◆ Task statement:
Below, find the line containing "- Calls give" and the line containing "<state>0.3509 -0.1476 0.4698"; reproduce exactly those two and every line between them, omitting pictures.

◆ Records contained in a dataset:

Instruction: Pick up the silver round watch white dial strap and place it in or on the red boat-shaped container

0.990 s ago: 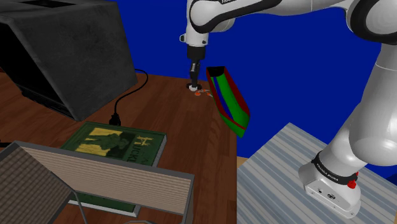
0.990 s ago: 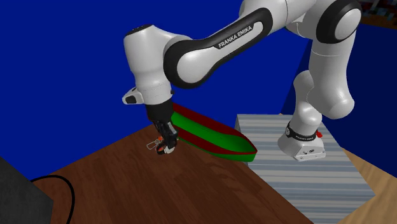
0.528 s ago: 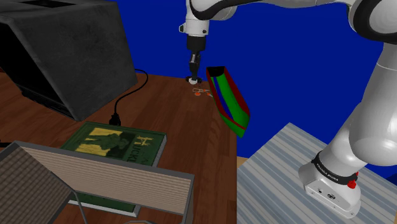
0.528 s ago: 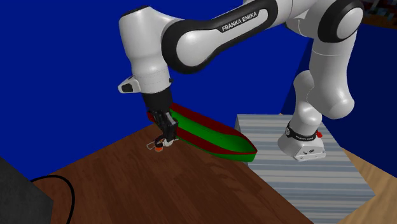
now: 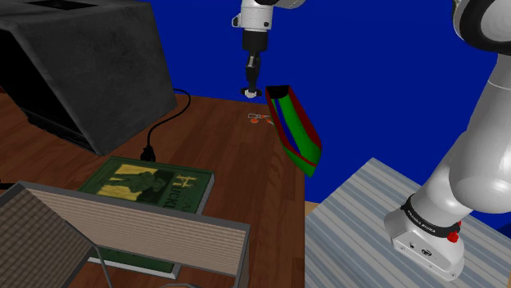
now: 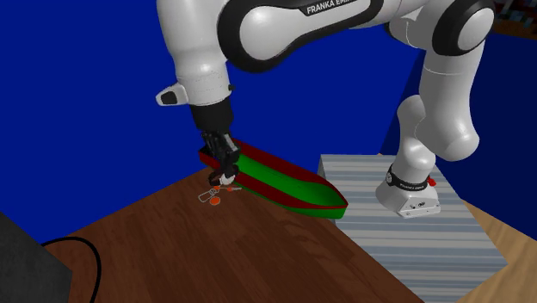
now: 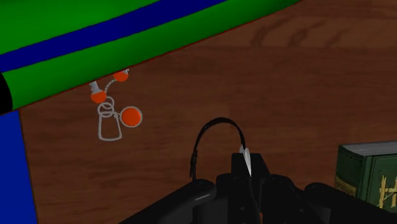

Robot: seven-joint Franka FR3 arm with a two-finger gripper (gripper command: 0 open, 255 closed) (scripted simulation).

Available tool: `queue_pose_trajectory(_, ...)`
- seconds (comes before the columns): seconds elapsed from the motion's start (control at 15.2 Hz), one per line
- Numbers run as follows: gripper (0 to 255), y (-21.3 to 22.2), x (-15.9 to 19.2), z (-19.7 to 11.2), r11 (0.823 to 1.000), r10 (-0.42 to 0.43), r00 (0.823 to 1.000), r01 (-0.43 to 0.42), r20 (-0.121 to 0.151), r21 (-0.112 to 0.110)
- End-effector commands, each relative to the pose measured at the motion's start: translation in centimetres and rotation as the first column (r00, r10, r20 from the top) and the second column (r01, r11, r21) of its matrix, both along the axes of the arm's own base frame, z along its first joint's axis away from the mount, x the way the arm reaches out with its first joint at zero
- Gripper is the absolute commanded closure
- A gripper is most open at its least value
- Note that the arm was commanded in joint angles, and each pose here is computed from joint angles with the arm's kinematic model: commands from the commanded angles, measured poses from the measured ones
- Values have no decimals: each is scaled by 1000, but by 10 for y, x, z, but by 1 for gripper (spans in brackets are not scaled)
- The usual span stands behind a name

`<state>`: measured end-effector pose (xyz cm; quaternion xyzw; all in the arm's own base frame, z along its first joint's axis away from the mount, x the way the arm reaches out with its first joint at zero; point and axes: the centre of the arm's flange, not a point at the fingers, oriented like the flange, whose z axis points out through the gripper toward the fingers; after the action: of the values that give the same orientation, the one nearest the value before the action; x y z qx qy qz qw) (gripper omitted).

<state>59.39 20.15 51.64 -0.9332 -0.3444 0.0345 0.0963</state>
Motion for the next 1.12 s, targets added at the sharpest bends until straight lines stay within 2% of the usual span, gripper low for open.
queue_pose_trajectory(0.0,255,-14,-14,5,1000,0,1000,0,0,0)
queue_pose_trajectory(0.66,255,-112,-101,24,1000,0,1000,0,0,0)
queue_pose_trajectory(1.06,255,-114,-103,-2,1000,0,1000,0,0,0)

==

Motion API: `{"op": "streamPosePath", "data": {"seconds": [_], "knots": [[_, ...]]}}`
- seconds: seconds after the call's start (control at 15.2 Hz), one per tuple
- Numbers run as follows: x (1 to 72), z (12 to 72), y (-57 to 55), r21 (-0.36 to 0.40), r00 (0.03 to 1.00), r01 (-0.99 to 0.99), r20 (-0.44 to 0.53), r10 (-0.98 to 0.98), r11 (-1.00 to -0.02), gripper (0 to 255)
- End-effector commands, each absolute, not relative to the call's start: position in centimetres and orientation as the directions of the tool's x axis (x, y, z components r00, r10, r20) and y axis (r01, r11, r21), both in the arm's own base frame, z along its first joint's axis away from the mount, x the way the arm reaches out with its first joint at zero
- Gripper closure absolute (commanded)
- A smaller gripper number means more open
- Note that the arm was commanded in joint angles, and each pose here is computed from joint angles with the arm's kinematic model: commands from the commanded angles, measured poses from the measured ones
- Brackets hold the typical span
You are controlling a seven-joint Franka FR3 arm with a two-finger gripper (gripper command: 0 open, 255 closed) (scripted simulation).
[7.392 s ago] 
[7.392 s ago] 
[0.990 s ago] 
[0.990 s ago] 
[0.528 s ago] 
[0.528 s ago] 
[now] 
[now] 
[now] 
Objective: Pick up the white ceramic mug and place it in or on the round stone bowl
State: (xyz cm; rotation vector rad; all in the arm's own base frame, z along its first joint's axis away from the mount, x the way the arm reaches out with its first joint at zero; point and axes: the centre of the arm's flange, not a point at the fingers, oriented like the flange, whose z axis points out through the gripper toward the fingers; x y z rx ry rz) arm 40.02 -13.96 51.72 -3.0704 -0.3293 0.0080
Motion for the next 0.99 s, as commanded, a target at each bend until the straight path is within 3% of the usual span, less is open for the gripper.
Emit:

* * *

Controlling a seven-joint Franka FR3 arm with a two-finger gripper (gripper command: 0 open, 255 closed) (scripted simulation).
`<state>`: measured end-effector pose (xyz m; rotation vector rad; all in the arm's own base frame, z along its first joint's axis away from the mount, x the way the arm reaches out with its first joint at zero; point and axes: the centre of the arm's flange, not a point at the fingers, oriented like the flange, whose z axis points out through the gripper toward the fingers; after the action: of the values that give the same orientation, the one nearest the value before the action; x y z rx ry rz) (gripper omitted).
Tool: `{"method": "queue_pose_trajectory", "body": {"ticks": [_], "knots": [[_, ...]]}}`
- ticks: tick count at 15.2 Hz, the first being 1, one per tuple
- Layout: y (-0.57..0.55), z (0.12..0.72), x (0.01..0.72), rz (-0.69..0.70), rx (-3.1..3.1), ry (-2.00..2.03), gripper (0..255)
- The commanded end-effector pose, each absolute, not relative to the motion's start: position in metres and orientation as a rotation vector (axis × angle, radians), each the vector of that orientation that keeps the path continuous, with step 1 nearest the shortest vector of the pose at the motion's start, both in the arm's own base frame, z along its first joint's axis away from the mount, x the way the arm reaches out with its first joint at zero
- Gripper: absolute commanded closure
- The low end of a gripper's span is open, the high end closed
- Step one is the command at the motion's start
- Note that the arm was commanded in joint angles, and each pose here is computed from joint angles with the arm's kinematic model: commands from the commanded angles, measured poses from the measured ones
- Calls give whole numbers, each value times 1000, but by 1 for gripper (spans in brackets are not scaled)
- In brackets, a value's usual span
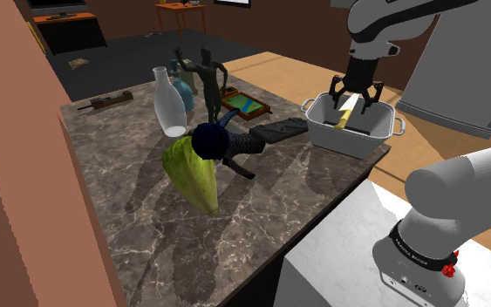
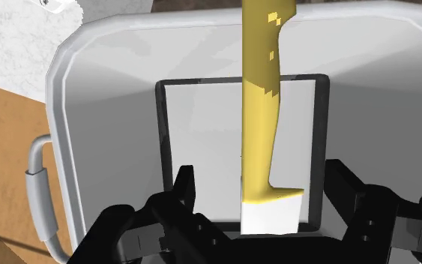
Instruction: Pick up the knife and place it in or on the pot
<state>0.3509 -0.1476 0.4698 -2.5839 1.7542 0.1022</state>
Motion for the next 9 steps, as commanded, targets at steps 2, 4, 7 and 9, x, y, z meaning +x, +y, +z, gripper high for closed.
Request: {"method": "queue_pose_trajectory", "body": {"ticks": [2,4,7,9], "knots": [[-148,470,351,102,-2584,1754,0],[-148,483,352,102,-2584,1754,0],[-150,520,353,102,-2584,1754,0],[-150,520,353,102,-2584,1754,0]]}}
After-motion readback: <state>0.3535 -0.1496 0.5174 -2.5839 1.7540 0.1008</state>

◆ Your solution:
- Calls give whole numbers, each value times 1000, but by 1 for gripper (spans in brackets are not scaled)
- In brackets, a value's usual span
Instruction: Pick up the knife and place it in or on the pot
<state>0.3509 -0.1476 0.4698 -2.5839 1.7542 0.1022</state>

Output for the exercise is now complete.